TRY IT → Produce a verbatim copy of the data below that contains no pictures.

[Data entries]
※
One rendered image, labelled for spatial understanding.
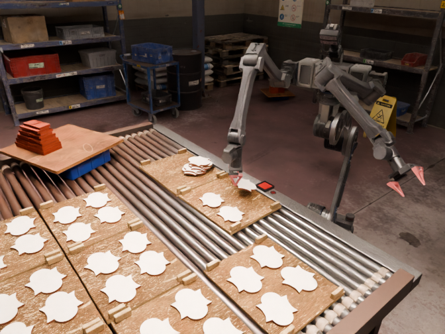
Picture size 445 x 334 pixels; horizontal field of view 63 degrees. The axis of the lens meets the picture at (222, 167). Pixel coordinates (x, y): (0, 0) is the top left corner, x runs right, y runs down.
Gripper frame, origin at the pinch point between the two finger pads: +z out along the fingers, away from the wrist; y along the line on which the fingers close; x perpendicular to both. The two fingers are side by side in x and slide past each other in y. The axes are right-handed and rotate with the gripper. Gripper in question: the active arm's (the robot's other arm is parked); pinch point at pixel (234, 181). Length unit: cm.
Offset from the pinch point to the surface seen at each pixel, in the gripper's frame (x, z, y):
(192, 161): -23.4, 2.7, -26.5
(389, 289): 54, 6, 67
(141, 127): -65, 9, -93
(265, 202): 15.6, 8.2, 7.2
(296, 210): 31.4, 10.1, 11.2
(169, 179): -36.0, 9.0, -16.2
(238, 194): 2.4, 8.5, -0.3
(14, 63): -284, 24, -351
※
RESULT OF THE EXERCISE →
One rendered image, labelled for spatial understanding.
Picture size 445 x 334 pixels; horizontal field of view 63 degrees. The axis of the lens meets the picture at (222, 167). Pixel coordinates (x, y): (0, 0) is the top left corner, x runs right, y runs down.
Gripper frame, origin at the pinch point between the two finger pads: +z out along the fingers, away from the wrist; y along the line on which the fingers close; x perpendicular to both. The two fingers are side by side in x and slide past each other in y. The axes are right-handed and rotate with the gripper. Gripper in question: the active arm's (the robot's other arm is parked); pinch point at pixel (234, 181). Length unit: cm.
Offset from the pinch point to the surface seen at each pixel, in the gripper's frame (x, z, y):
(192, 161): -23.4, 2.7, -26.5
(389, 289): 54, 6, 67
(141, 127): -65, 9, -93
(265, 202): 15.6, 8.2, 7.2
(296, 210): 31.4, 10.1, 11.2
(169, 179): -36.0, 9.0, -16.2
(238, 194): 2.4, 8.5, -0.3
(14, 63): -284, 24, -351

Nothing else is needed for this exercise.